Transcribe all the material exactly. Leave every line as it is.

Segment Open

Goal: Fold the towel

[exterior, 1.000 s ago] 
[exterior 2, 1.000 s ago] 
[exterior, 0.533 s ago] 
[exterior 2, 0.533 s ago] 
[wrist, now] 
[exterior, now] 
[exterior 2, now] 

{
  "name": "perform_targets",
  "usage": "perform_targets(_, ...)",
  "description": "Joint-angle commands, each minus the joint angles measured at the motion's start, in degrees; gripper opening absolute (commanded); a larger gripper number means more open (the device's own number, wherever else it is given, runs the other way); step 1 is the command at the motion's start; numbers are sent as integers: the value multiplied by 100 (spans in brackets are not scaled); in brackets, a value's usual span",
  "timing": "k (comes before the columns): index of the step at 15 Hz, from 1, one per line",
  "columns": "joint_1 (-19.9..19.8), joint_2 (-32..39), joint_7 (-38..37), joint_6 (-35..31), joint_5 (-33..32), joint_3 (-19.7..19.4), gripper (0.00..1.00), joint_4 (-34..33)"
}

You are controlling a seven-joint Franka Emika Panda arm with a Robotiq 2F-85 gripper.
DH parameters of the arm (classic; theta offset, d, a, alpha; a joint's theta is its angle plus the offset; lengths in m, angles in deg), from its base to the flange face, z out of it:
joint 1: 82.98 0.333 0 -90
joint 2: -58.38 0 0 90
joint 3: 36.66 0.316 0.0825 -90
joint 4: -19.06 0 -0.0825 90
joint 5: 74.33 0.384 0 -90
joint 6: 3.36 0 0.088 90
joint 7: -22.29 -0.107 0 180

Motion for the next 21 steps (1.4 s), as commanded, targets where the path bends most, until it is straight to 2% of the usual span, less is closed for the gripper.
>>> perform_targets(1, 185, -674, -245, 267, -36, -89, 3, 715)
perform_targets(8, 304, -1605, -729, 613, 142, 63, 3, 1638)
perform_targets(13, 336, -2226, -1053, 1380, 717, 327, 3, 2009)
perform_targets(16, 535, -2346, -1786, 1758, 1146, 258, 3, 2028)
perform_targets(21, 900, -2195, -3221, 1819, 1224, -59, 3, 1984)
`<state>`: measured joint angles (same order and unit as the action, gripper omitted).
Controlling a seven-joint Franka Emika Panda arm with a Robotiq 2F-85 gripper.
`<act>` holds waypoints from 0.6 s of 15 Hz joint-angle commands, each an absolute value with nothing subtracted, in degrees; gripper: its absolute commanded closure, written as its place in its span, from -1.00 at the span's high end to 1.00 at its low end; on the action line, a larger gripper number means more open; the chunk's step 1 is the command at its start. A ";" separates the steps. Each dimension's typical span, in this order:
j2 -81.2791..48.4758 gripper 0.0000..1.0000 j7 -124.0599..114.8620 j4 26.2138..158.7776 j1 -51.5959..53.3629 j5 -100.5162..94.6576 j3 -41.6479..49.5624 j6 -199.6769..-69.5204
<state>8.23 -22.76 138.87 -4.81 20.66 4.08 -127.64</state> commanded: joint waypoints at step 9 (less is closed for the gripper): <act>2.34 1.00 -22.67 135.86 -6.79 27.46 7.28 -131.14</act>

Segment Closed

◆ Exercise result:
Goal: Fold the towel

[exterior, 1.000 s ago] 
[exterior 2, 1.000 s ago] 
[exterior, 0.533 s ago] 
[exterior 2, 0.533 s ago] 
[wrist, now] 
[exterior, now] 
[exterior 2, now] 

{
  "name": "perform_targets",
  "usage": "perform_targets(_, ...)",
  "description": "Joint-angle commands, each minus the joint angles measured at the motion's start, in degrees; gripper opening absolute (commanded); a larger gripper number means more open (the device's own number, wherever else it is given, runs the other way); step 1 is the command at the motion's start; numbers are sent as integers: the value multiplied by 100 (spans in brackets are not scaled); in brackets, a value's usual span",
  "timing": "k (comes before the columns): index of the step at 15 Hz, from 1, one per line",
  "columns": "joint_1 (-19.9..19.8), joint_2 (-32..39), joint_7 (-38..37), joint_6 (-35..31), joint_5 (-33..32), joint_3 (-19.7..19.4), gripper (0.00..1.00), joint_4 (-34..33)"
}

You are controlling a seven-joint Franka Emika Panda arm with a Robotiq 2F-85 gripper.
DH parameters of the arm (classic; theta offset, d, a, alpha; a joint's theta is its angle plus the offset; lengths in m, angles in deg), from its base to the flange face, z out of it:
joint 1: 82.98 0.333 0 -90
joint 2: -58.38 0 0 90
joint 3: 36.66 0.316 0.0825 -90
joint 4: -19.06 0 -0.0825 90
joint 5: 74.33 0.384 0 -90
joint 6: 3.36 0 0.088 90
joint 7: -22.29 -0.107 0 180

Motion for the next 21 steps (1.4 s), as commanded, targets where the path bends most, until it is straight to 2% of the usual span, less is closed for the gripper.
>>> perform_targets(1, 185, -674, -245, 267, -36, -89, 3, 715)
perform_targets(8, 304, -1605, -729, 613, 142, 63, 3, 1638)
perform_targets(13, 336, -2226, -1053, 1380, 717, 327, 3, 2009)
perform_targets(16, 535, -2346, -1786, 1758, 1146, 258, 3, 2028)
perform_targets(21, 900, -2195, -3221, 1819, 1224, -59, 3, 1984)
`<state>`: measured joint angles (same order and unit as the action, gripper omitted).
Controlling a seven-joint Franka Emika Panda arm with a Robotiq 2F-85 gripper.
`<act>` holds waypoints from 0.6 s of 15 Hz joint-angle commands, each an absolute value with nothing subtracted, in degrees; gripper: its absolute commanded closure, written as its place in its span, from -1.00 at the span's high end to 1.00 at its low end; on the action line, a larger gripper number means more open; the chunk's step 1 is the command at its start. A ";" separates the steps. Each dimension's typical span, in this order:
j2 -81.2791..48.4758 gripper 0.0000..1.0000 j7 -124.0599..114.8620 j4 26.2138..158.7776 j1 -51.5959..53.3629 j5 -100.5162..94.6576 j3 -41.6479..49.5624 j6 -199.6769..-69.5204
<state>8.23 -22.76 138.87 -4.81 20.66 4.08 -127.64</state> commanded: joint waypoints at step 9 (less is closed for the gripper): <act>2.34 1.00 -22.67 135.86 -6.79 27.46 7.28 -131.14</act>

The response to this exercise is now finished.